- Location of Bailey's Crossroads in Fairfax County, Virginia
- Bailey's Crossroads, Virginia Location within Northern Virginia Bailey's Crossroads, Virginia Location within Virginia Bailey's Crossroads, Virginia Location within the United States
- Coordinates: 38°50′58″N 77°7′45″W﻿ / ﻿38.84944°N 77.12917°W
- Country: United States
- State: Virginia
- County: Fairfax

Area
- • Total: 2.05 sq mi (5.31 km^{2})
- • Land: 2.05 sq mi (5.31 km^{2})
- • Water: 0 sq mi (0.0 km^{2})
- Elevation: 256 ft (78 m)

Population (2020)
- • Total: 24,749
- • Density: 12,100/sq mi (4,660/km^{2})
- Time zone: UTC−5 (Eastern (EST))
- • Summer (DST): UTC−4 (EDT)
- ZIP code: 22041
- Area code: 703
- FIPS code: 51-04088
- GNIS feature ID: 1492501

= Bailey's Crossroads, Virginia =

Bailey's Crossroads is a census-designated place (CDP) in Fairfax County, Virginia, United States. The population was 24,749 at the 2020 census. Bailey's Crossroads lies at the crossroads of State Route 7 (Leesburg Pike) and State Route 244 (Columbia Pike).

==Etymology==
Bailey's Crossroads draws its name from the Bailey family of circus fame, which has long been connected with the community. Hachaliah Bailey, one of America's first circus showmen, resided here.

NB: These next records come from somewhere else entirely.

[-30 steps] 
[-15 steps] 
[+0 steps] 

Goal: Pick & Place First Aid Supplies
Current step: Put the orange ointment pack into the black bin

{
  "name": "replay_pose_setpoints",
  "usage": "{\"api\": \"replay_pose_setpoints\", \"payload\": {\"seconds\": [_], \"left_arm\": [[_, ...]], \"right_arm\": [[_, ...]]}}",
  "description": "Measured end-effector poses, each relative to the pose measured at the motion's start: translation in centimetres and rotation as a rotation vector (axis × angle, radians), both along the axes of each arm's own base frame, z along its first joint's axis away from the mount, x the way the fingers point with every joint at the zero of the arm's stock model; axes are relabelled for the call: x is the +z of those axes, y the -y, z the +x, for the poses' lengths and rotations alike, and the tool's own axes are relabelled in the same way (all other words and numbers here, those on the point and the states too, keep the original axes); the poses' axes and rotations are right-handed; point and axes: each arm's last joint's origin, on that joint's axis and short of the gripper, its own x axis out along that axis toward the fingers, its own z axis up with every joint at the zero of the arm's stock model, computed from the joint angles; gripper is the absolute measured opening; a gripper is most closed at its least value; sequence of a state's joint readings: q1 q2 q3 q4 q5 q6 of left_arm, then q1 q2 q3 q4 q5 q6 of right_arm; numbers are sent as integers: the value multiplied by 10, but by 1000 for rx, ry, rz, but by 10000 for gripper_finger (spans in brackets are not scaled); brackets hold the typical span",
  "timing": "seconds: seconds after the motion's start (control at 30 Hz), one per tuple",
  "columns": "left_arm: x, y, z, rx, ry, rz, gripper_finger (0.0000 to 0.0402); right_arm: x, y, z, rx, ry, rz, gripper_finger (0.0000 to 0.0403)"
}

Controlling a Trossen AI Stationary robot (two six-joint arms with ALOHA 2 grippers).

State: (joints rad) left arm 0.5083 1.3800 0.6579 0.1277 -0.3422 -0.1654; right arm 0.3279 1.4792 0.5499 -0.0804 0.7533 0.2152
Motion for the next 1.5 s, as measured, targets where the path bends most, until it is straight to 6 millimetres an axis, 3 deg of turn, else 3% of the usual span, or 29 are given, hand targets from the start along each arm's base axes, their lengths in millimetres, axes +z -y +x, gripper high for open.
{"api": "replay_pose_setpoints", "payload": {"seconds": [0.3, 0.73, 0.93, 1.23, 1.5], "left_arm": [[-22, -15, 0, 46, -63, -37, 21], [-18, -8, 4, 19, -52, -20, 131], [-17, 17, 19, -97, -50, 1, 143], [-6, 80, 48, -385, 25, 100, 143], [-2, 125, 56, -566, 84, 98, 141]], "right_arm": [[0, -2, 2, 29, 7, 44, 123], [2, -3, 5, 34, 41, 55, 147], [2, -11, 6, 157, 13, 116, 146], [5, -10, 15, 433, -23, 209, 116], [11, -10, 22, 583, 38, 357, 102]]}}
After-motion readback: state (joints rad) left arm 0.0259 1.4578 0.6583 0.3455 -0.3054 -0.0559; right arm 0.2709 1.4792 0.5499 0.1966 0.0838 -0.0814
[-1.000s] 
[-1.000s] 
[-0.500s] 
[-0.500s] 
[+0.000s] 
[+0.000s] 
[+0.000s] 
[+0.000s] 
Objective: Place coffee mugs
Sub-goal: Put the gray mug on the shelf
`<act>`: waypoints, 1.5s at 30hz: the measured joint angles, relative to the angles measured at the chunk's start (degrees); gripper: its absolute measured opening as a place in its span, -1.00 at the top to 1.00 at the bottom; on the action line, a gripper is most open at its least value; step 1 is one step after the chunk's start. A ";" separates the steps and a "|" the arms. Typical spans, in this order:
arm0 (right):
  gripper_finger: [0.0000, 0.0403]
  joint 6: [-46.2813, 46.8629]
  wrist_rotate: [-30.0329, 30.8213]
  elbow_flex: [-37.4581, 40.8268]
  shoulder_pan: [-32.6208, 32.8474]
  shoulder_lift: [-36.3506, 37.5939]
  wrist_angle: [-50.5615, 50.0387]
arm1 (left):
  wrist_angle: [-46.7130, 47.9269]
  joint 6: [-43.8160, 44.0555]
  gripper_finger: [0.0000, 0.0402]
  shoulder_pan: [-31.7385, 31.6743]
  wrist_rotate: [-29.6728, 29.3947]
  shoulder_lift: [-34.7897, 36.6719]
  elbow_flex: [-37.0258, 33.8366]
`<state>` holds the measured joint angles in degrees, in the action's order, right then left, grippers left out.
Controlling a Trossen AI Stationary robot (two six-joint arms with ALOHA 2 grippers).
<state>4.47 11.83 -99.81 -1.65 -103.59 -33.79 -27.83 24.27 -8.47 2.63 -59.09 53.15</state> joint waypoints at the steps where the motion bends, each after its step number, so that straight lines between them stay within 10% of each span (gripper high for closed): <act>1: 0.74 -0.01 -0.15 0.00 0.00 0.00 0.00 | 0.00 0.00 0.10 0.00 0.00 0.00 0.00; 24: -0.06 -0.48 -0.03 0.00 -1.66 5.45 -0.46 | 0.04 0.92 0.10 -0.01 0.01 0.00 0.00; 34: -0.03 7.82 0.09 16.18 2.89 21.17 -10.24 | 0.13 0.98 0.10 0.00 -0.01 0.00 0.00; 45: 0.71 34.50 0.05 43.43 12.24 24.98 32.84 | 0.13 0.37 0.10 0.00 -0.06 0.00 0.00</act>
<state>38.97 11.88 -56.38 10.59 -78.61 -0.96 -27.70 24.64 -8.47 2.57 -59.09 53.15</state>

In 1808, while still in New York state, he purchased an Indian elephant which was one of the first such animals to reach the United States. Seeking a place to winter his circus animals, he moved to Virginia, and on December 19, 1837, he bought a tract of land on the outskirts of Falls Church including what is now the intersection of Leesburg Pike and Columbia Pike. On this tract he built a large house known as "Bailey's Mansion" or "Moray". It was reputed to have contained 100 rooms. The mansion sat at a location now known as Durbin Place. It abutted Glenforest Drive, the oldest outlet road to Leesburg Pike.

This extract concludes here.